─── Data for this task ───

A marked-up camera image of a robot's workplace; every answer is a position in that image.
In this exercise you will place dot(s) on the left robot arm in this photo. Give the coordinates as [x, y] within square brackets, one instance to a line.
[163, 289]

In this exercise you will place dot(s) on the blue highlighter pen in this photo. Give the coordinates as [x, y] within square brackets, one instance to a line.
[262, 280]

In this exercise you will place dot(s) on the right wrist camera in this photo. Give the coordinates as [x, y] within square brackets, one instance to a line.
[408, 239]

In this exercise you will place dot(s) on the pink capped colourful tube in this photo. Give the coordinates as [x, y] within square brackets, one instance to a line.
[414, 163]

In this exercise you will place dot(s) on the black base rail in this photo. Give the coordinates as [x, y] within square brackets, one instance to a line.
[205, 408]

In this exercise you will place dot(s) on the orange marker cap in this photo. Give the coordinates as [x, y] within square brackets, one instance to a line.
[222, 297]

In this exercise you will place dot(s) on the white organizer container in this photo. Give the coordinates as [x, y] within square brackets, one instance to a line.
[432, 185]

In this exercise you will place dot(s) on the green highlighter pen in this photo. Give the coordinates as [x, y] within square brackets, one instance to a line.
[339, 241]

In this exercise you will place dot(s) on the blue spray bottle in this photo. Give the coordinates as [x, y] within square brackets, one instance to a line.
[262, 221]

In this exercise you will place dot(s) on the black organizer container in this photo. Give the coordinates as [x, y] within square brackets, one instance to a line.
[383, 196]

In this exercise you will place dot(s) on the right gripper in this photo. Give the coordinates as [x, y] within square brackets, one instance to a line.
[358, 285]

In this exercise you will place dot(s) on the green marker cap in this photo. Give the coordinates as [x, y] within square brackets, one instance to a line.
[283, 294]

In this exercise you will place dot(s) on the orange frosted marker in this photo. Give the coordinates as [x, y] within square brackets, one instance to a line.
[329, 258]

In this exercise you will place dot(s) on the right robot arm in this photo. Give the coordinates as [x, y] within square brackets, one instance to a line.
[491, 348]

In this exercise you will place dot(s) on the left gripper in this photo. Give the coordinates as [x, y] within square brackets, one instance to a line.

───

**To do**
Your answer should hold exactly the lines from the one containing "In this exercise you will place dot(s) on the right robot" to the last line of the data, both included, and no others.

**Response below**
In this exercise you will place dot(s) on the right robot arm in this photo. Give the coordinates as [x, y] within square brackets, one instance to a line.
[491, 348]

In this exercise you will place dot(s) on the left gripper in this photo. Give the coordinates as [x, y] within square brackets, one instance to a line.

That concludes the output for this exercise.